<<<<

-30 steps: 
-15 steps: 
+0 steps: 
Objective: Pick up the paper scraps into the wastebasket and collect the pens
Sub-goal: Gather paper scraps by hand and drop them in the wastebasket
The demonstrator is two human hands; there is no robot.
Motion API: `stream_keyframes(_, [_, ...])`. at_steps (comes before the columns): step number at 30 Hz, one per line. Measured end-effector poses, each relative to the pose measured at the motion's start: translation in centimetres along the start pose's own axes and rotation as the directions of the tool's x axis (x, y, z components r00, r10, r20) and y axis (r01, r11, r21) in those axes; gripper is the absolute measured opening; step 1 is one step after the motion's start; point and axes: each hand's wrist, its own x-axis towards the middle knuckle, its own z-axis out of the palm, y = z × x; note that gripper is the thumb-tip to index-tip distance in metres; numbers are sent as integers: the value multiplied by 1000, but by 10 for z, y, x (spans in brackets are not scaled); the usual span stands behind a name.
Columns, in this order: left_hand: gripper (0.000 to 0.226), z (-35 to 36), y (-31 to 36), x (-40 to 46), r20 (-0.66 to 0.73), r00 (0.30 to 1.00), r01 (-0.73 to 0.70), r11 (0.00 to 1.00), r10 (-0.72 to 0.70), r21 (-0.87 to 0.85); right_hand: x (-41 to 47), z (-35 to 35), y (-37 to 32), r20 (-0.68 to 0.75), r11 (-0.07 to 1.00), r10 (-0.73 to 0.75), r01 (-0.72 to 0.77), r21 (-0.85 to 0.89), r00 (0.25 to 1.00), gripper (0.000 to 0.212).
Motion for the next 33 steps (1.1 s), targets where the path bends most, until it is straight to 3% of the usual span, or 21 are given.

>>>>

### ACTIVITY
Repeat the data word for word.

### PROBLEM SOLUTION
-30 steps: 
-15 steps: 
+0 steps: 
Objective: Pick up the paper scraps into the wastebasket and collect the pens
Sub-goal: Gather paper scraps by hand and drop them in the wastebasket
The demonstrator is two human hands; there is no robot.
Motion API: `stream_keyframes(_, [_, ...])`. at_steps (comes before the columns): step number at 30 Hz, one per line. Measured end-effector poses, each relative to the pose measured at the motion's start: translation in centimetres along the start pose's own axes and rotation as the directions of the tool's x axis (x, y, z components r00, r10, r20) and y axis (r01, r11, r21) in those axes; gripper is the absolute measured opening; step 1 is one step after the motion's start; point and axes: each hand's wrist, its own x-axis towards the middle knuckle, its own z-axis out of the palm, y = z × x; note that gripper is the thumb-tip to index-tip distance in metres; numbers are sent as integers: the value multiplied by 1000, but by 10 for z, y, x (spans in brackets are not scaled); the usual span stands behind a name.
Columns, in this order: left_hand: gripper (0.000 to 0.226), z (-35 to 36), y (-31 to 36), x (-40 to 46), r20 (-0.66 to 0.73), r00 (0.30 to 1.00), r01 (-0.73 to 0.70), r11 (0.00 to 1.00), r10 (-0.72 to 0.70), r21 (-0.87 to 0.85); right_hand: x (-41 to 47), z (-35 to 35), y (-37 to 32), r20 (-0.68 to 0.75), r11 (-0.07 to 1.00), r10 (-0.73 to 0.75), r01 (-0.72 to 0.77), r21 (-0.85 to 0.89), r00 (0.25 to 1.00), gripper (0.000 to 0.212).
Motion for the next 33 steps (1.1 s), targets where the path bends most, until it is straight to 3% of the usual span, or 21 are given.

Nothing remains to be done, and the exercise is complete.